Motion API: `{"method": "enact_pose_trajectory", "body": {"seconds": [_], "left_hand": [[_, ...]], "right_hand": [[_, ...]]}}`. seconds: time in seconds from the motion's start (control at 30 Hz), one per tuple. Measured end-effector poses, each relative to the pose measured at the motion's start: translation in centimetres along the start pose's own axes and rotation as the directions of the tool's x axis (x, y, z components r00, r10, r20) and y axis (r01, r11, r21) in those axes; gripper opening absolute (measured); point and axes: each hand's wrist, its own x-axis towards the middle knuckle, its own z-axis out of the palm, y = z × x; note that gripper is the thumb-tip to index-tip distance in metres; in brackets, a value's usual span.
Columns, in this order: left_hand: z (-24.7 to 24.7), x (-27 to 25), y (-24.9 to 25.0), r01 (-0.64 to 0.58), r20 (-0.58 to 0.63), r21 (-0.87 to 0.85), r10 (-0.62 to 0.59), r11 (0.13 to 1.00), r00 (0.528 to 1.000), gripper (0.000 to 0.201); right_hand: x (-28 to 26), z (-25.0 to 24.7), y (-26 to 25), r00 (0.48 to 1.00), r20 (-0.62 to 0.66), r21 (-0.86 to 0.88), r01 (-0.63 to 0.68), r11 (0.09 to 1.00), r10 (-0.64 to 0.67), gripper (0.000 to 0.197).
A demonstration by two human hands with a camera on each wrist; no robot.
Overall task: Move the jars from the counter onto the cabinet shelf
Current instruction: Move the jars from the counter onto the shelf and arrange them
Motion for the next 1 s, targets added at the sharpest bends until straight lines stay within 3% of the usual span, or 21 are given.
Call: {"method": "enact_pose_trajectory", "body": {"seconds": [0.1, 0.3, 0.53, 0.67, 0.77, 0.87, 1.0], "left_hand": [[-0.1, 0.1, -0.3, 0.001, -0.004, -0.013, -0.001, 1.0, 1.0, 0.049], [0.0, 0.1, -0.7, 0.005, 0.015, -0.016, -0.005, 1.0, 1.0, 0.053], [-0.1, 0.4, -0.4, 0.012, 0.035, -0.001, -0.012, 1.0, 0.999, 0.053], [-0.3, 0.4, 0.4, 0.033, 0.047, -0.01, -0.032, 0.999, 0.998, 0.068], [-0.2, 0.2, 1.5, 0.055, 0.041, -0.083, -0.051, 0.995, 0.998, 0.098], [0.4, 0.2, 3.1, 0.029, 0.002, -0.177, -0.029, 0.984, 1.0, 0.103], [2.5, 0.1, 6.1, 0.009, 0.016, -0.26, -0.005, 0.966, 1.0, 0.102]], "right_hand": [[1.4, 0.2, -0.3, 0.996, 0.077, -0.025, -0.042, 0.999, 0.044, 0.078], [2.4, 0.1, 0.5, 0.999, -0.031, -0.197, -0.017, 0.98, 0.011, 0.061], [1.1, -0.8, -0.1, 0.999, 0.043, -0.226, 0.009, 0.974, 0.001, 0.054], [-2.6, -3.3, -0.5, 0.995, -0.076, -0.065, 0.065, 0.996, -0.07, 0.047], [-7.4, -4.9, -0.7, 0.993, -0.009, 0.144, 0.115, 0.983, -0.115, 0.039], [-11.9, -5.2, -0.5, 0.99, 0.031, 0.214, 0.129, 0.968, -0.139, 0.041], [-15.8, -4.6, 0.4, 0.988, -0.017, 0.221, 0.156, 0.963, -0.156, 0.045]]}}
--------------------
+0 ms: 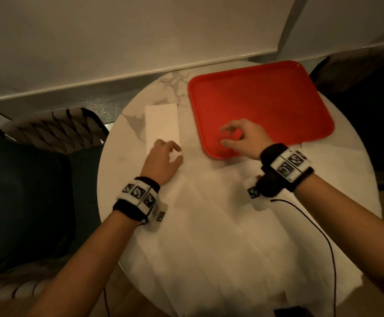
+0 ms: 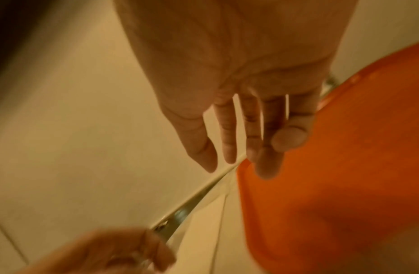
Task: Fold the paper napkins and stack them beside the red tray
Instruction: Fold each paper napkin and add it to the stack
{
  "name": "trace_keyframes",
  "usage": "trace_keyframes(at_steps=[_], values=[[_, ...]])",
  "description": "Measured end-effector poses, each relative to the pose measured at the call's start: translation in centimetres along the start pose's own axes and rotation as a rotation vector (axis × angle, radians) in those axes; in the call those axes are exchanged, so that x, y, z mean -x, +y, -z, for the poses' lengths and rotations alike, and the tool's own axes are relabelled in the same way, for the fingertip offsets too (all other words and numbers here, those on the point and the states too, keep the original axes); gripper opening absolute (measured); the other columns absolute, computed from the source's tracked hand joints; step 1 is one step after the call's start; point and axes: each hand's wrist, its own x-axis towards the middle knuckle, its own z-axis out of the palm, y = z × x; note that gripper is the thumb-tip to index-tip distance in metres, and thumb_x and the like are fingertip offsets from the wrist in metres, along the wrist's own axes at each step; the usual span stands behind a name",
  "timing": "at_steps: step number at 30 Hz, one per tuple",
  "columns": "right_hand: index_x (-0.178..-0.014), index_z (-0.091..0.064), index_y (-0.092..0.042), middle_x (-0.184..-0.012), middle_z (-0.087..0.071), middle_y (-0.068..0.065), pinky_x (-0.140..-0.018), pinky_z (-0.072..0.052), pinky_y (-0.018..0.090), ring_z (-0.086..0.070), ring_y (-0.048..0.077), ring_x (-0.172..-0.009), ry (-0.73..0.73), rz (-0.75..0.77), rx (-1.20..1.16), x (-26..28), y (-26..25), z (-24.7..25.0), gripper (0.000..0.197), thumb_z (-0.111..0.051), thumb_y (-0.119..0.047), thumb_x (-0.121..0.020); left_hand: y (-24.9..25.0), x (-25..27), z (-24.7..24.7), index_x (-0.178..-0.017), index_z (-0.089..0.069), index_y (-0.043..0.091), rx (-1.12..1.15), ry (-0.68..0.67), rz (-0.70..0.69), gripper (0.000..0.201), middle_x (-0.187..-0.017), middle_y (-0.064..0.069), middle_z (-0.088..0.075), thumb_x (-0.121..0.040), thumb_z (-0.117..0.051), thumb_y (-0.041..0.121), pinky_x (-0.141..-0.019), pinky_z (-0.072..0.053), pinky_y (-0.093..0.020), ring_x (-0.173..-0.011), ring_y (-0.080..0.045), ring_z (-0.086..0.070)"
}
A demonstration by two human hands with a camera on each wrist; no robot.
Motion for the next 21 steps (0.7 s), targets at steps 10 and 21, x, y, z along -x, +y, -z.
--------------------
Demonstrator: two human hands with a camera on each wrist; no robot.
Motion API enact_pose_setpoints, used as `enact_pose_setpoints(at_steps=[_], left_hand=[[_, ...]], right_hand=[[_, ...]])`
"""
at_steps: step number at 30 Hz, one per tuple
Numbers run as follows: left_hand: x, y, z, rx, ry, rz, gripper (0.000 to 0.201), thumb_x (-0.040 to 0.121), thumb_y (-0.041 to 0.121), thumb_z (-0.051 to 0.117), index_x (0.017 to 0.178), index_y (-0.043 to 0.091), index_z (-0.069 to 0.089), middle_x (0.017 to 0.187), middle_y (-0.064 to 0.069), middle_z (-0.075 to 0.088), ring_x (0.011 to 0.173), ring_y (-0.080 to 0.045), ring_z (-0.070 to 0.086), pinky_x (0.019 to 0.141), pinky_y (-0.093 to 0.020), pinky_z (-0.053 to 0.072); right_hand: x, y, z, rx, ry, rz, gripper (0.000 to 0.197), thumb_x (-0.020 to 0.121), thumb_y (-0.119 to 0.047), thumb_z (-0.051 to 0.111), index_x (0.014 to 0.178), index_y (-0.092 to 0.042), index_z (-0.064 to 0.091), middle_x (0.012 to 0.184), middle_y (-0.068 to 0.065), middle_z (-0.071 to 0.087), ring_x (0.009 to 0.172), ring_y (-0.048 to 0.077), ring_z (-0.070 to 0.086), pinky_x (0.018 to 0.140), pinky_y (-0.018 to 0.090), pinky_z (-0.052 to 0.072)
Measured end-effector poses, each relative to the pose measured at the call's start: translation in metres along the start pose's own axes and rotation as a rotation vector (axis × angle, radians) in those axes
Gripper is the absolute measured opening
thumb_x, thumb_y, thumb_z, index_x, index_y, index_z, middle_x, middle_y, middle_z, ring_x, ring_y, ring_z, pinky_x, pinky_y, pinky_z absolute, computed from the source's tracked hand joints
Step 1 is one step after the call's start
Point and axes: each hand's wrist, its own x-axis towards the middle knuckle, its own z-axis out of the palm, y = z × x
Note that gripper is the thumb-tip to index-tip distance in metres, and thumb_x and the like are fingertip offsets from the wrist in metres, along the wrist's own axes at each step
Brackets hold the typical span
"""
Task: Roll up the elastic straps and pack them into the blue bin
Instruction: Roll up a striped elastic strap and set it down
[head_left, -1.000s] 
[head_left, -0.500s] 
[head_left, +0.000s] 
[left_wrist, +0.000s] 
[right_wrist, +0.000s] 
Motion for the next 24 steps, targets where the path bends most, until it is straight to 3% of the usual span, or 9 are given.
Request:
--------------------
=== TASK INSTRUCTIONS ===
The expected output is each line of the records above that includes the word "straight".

=== REPLY TO THE EXERCISE ===
Motion for the next 1 s, targets added at the sharpest bends until straight lines stay within 3% of the usual span, or 21 are given.
Motion for the next 24 steps, targets where the path bends most, until it is straight to 3% of the usual span, or 9 are given.

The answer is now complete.